Your objective: Skip the pictures. Output only the lines below starting at the line with "The text here" and ending at the line with "- Columns, in", both ends included, exactly as they are.

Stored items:
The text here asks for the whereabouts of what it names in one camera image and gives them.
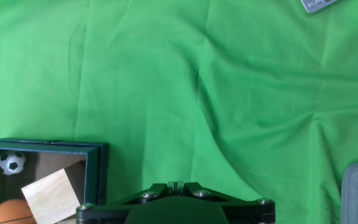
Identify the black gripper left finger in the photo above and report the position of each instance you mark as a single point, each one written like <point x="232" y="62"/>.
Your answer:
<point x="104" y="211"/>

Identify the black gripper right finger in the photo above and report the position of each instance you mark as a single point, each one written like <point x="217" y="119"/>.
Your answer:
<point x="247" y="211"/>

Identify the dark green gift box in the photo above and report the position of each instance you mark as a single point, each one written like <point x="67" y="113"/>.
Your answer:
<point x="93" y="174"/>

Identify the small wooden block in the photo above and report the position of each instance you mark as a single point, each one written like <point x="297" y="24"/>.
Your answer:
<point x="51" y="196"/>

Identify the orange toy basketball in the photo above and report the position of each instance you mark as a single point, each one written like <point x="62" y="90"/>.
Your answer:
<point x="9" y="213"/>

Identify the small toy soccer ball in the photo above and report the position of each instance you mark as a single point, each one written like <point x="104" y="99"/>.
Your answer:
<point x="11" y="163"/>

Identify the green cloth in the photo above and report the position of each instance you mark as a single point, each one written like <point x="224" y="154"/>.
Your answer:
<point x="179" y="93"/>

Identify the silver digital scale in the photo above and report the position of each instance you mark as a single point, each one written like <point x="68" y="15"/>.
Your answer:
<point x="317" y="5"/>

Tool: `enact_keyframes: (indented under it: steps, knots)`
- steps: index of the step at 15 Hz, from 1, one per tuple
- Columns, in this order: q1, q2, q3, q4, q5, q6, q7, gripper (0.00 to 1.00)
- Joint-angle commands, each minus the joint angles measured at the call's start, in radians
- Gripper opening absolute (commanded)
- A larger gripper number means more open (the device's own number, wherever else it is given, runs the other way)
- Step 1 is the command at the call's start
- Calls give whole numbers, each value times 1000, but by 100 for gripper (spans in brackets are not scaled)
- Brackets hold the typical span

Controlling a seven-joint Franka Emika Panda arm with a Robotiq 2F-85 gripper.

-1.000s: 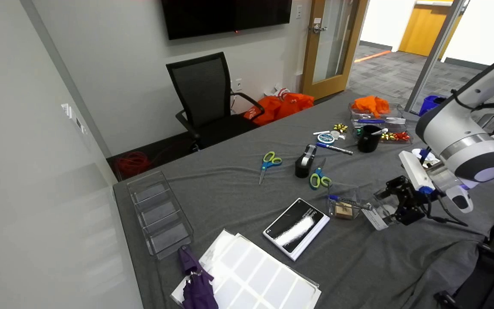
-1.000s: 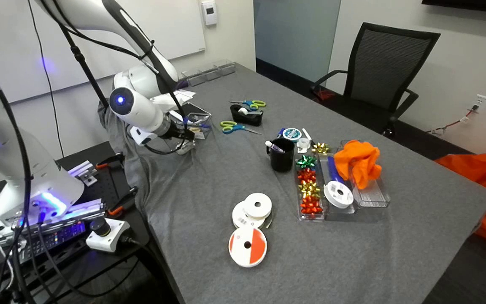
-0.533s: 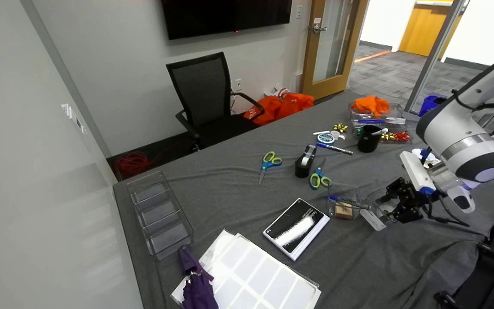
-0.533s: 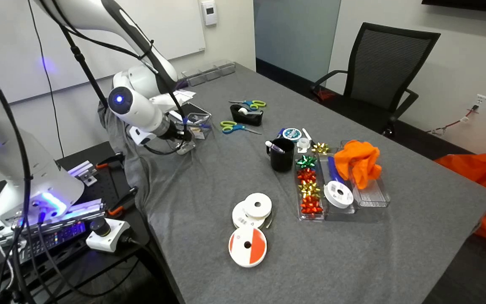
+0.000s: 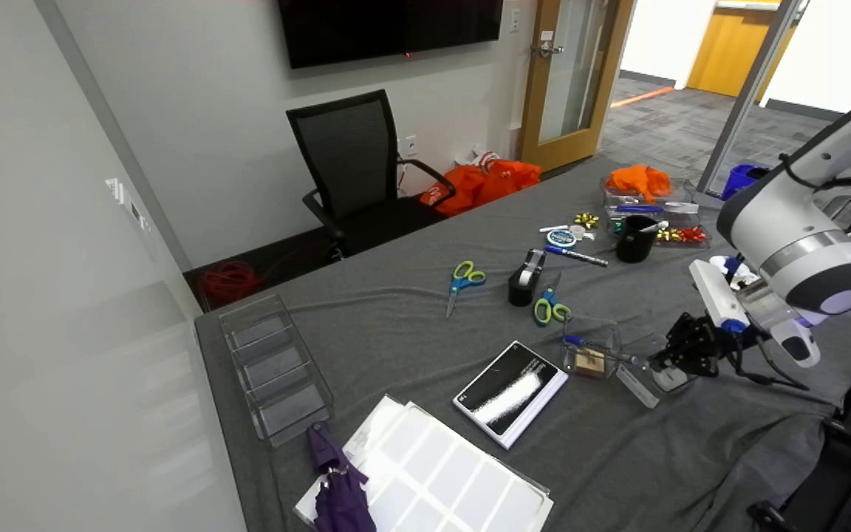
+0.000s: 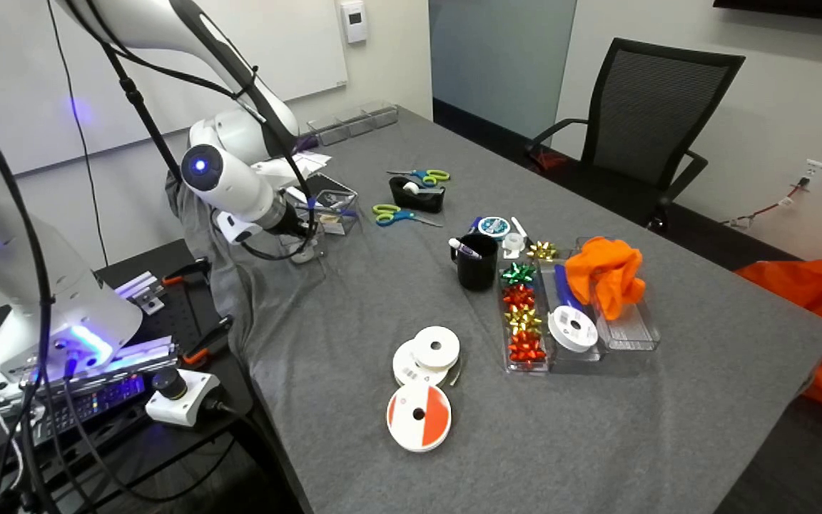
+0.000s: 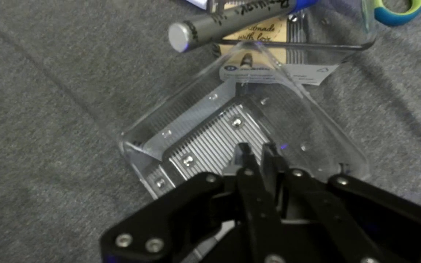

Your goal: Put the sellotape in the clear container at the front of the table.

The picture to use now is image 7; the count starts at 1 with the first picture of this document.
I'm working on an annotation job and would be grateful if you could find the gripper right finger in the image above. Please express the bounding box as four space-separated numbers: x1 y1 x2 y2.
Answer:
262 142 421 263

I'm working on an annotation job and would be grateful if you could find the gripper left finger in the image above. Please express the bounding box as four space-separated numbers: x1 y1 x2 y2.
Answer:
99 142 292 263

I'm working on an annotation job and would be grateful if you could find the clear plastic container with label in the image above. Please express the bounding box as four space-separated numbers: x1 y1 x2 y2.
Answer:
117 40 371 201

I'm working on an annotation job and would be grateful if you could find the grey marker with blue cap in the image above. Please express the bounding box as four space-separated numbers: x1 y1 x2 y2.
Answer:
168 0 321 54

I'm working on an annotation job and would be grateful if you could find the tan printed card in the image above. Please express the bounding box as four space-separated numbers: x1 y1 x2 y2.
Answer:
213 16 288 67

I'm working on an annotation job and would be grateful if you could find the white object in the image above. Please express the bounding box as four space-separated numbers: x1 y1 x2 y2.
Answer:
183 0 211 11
* * *
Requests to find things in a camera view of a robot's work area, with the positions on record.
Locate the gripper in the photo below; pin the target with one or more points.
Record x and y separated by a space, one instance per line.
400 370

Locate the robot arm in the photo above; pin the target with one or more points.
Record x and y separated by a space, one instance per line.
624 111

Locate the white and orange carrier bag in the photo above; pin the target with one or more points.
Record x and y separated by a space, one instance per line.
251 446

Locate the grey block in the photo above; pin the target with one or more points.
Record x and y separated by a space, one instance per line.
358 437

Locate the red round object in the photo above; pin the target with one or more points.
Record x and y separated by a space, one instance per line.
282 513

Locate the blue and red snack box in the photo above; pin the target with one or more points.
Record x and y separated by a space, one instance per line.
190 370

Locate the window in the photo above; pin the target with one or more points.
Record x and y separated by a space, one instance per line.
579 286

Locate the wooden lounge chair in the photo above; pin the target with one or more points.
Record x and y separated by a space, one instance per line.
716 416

Exercise output:
The text here asks for the whereabouts of what it names in one camera image and gives them.
Identify the black gripper left finger in the photo above and report the position of each instance you mark as a single point, each one written like <point x="232" y="62"/>.
Your answer:
<point x="104" y="211"/>

Identify the black gripper right finger in the photo above and report the position of each instance you mark as a single point, each one written like <point x="217" y="119"/>.
Your answer:
<point x="247" y="211"/>

Identify the dark green gift box in the photo above and report the position of each instance you mark as a single point, each one written like <point x="67" y="113"/>.
Your answer:
<point x="93" y="174"/>

Identify the small wooden block in the photo above and report the position of each instance you mark as a single point, each one written like <point x="297" y="24"/>.
Your answer:
<point x="51" y="196"/>

Identify the orange toy basketball in the photo above and report the position of each instance you mark as a single point, each one written like <point x="62" y="90"/>.
Your answer:
<point x="9" y="213"/>

Identify the small toy soccer ball in the photo above and report the position of each instance you mark as a single point, each one written like <point x="104" y="99"/>.
Your answer:
<point x="11" y="163"/>

Identify the green cloth in the photo above and report the position of each instance you mark as a single point, each one written like <point x="224" y="154"/>.
Your answer:
<point x="179" y="93"/>

Identify the silver digital scale in the photo above and report the position of each instance you mark as a single point, each one written like <point x="68" y="15"/>.
Your answer:
<point x="317" y="5"/>

Tool: `enact_keyframes: (indented under it: steps, knots)`
- steps: index of the step at 15 Hz, from 1, one per tuple
- Columns, in this order: q1, q2, q3, q4, q5, q6, q7, gripper (0.00 to 1.00)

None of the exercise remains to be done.